Print, exactly as written, every line from the first line of the records below through the line containing "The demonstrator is", and nothing further.

################

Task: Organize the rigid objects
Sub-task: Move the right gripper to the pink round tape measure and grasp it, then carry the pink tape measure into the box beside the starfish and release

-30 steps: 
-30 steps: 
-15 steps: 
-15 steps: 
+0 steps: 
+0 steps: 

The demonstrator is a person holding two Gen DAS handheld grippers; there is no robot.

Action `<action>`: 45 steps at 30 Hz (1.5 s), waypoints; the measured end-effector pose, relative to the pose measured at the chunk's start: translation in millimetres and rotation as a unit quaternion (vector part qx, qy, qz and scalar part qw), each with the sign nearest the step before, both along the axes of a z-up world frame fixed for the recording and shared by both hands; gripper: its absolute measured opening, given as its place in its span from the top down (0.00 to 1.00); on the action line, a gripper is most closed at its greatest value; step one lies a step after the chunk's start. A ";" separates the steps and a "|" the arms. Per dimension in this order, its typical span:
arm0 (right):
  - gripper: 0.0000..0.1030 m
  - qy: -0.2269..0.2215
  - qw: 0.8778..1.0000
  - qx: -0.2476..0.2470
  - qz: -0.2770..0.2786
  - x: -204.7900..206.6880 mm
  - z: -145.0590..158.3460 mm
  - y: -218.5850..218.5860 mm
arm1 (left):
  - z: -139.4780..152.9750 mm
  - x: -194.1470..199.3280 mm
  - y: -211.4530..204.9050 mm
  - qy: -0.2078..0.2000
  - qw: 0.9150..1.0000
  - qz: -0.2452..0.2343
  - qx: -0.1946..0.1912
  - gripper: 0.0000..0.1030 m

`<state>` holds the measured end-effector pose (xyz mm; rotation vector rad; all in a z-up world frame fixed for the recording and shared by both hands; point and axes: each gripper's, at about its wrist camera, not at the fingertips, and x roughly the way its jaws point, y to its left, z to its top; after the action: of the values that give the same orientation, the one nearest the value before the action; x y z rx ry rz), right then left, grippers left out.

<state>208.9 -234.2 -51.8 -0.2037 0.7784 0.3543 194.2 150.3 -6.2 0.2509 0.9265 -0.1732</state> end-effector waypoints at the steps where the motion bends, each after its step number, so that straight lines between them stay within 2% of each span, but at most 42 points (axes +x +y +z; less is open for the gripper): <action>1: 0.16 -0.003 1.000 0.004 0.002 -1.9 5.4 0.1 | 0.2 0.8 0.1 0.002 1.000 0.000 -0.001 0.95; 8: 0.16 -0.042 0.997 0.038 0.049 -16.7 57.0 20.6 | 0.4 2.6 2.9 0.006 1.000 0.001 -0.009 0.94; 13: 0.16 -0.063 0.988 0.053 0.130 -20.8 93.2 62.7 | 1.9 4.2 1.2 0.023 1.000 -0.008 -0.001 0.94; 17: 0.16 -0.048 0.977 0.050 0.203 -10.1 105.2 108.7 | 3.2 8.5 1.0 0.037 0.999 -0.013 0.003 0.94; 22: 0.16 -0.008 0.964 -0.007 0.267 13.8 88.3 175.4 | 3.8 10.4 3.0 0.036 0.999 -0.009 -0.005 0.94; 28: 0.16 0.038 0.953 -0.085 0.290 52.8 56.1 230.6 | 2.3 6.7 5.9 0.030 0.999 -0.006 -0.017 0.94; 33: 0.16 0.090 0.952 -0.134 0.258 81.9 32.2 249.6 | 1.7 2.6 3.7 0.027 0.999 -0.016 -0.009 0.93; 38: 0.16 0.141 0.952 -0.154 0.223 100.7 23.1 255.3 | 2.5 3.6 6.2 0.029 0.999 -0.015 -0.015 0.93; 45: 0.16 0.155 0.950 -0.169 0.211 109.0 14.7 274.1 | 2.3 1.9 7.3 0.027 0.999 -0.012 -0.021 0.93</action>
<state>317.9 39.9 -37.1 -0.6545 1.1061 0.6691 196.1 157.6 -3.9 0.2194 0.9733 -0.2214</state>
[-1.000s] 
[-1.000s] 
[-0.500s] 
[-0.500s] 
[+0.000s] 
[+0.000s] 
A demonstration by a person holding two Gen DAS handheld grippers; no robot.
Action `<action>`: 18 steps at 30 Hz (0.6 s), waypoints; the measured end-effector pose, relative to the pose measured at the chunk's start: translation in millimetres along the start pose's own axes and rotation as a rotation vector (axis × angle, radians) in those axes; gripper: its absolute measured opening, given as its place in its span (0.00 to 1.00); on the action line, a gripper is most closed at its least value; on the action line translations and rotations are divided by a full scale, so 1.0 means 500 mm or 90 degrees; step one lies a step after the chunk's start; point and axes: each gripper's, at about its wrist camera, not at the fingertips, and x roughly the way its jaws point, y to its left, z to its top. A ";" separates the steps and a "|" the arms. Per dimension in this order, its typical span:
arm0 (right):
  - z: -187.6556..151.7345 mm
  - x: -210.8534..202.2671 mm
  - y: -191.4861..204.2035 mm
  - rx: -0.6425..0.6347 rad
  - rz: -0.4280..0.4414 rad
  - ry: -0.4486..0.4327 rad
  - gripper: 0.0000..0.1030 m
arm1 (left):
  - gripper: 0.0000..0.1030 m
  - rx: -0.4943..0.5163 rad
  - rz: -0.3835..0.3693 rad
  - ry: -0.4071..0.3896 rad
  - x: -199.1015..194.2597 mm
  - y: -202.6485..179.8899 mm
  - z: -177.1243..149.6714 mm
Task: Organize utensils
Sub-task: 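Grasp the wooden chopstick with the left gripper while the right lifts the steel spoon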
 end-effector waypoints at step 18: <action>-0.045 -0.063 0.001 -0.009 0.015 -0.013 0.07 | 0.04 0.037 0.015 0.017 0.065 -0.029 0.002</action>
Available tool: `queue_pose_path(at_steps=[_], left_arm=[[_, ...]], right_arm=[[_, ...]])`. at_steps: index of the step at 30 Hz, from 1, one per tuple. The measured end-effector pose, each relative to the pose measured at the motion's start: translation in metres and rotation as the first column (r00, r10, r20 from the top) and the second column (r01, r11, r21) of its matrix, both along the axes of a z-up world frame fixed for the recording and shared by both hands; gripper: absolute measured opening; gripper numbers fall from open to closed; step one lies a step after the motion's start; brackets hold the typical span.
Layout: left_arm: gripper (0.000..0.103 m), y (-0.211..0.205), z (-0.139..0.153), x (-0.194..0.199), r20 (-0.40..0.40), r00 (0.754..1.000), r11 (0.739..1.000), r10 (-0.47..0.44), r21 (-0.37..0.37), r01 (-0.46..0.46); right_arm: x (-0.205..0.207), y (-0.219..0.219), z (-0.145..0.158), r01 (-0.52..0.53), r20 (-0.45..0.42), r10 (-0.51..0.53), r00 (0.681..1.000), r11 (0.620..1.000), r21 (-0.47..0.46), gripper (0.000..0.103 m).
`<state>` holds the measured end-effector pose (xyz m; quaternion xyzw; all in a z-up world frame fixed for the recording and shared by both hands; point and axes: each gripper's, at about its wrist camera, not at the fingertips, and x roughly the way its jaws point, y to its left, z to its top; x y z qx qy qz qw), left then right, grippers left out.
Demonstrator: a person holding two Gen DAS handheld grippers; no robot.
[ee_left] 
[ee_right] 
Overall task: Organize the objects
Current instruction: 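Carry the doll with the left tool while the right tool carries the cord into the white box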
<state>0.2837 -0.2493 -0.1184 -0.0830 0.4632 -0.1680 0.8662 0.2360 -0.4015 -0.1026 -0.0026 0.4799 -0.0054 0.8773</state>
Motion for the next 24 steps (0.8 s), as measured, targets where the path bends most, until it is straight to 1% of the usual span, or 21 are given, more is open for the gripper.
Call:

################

▸ Exercise answer
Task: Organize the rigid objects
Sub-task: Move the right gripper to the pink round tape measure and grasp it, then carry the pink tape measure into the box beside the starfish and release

-30 steps: 
-30 steps: 
-15 steps: 
-15 steps: 
+0 steps: 
+0 steps: 

The demonstrator is a person holding two Gen DAS handheld grippers; there is no robot.

The answer is finished.